ODIs are his comfort format. Whenever he was out of touch in any format, he would play a couple of ODI series, and boom, he would be back amongst runs. I still think if India had kept on playing the number of ODIs it used to in the 2000s and 2010s, or even half of that, the story could have been different. For example, in the year 2023, he played around 20-25 ODIs and averaged 50+ in Tests that year.
Post-COVID era Kohli was different. It was painful to watch him bat in Test cricket. It became even more painful when he left the Test captaincy. I still think Ganguly and the selectors could have handled the situation better.
Kohli’s legacy does not lie in those 9,200+ runs and 40 out of 68 Test wins. Some other captain might come along and perhaps win more matches than Kohli. Some batsman or another will come and score more runs than Kohli at No. 4. His legacy lies in the fact that a whole generation of people like me started appreciating Test cricket. His legacy lies in his struggles.
Watching Sachin struggle for more than two years at the end of his career was painful and sad. But watching Kohli’s struggle with the red ball evoked anger and frustration in me. It seemed as though, like every other record of Sachin's, he was after this one as well: How much more could he test a fan’s patience?
Whenever I talked with my cricket-enthusiast friends about Kohli during last 2 years, I started pushing the idea that Kohli should retire from Test cricket. And now that he has retired, it feels strange. I feel like a kid who threw a tantrum for a toy and now feels miserable after getting it. In reality, I wanted his Test cricket career to have a happy ending. But I think it was not that bad either. The stars did align in the last moments of his Test cricket. He was leading in Bumrah’s place on the last day of the Test match, again with an inexperienced line up against an almost improbable ask. To win while defending 150-odd runs.
His last act in Test cricket was that of a leader. He was the leader the team could look up to when the odds were against them. The same leader who wrecked Hell for 60 overs on England. The same leader who accepted a valiant defeat while chasing 350+ in his very first match as captain, instead of settling for a draw.
I hate comparisons. Comparing him to Sachin was unfair, according to Kohli himself. As a fan, Sachin’s mastery left me awestruck, whereas Kohli’s struggles were inspirational. Nobody expected Kohli to do so much. Why go on a vegan diet, why hit the gym daily, and why practice for hours even when nothing is working for you and memes are being made about your practice sessions? I guess it is also the part that comes when you pursue something you love so much. You keep on giving your best despite not getting anything to show.

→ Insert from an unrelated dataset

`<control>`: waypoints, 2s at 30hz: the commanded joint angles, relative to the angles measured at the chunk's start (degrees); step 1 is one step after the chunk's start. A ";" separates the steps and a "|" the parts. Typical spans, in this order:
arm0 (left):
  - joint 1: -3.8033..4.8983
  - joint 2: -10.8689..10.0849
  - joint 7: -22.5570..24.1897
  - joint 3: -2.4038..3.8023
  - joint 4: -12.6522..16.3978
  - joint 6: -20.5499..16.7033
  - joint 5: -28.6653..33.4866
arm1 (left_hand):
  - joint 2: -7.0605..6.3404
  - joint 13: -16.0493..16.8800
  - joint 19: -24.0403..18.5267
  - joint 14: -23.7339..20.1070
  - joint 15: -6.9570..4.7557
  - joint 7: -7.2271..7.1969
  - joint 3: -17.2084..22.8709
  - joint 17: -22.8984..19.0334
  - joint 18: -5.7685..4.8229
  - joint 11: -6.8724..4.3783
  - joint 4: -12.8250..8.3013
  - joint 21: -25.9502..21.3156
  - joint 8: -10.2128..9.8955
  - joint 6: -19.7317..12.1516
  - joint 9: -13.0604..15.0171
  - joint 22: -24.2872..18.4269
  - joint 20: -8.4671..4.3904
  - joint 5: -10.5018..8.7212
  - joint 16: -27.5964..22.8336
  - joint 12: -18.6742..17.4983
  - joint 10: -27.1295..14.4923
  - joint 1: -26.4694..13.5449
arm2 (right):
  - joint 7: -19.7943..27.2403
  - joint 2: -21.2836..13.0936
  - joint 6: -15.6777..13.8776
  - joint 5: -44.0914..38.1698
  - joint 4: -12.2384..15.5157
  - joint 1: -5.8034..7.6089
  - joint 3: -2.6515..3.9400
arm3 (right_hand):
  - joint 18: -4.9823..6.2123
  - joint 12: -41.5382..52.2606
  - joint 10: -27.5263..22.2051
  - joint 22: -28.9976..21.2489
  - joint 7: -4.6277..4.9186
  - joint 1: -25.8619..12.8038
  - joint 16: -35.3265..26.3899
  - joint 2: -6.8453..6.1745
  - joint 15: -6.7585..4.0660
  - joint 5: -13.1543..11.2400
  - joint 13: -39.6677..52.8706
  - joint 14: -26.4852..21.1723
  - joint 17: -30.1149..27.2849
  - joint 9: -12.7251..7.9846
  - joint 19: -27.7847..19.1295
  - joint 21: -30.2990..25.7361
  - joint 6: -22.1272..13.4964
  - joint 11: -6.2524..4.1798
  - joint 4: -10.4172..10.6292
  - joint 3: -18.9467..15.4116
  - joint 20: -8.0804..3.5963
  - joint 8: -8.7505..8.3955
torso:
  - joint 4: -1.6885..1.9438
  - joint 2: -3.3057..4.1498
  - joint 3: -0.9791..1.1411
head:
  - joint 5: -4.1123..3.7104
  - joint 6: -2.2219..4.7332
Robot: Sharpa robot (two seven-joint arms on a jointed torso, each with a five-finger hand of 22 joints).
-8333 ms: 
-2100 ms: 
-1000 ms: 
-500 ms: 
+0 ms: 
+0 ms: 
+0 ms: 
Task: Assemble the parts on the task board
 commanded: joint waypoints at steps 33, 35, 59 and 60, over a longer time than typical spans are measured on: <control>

Kohli the Test cricketer was never supposed to be a fairy tale story. It was meant for much bigger life lessons. It taught me that however hard someone may try, some things remain out of reach, always. But it doesn’t mean one should not try. If I could take one thing from this story into my life, that would be to try endlessly. Trying itself is a complete act if done with honesty. Kohli’s game had many flaws, but dishonesty towards the game was never one of them.
Writing lesson of the week : I did not apply any writing lesson to this piece. So, no lesson this week.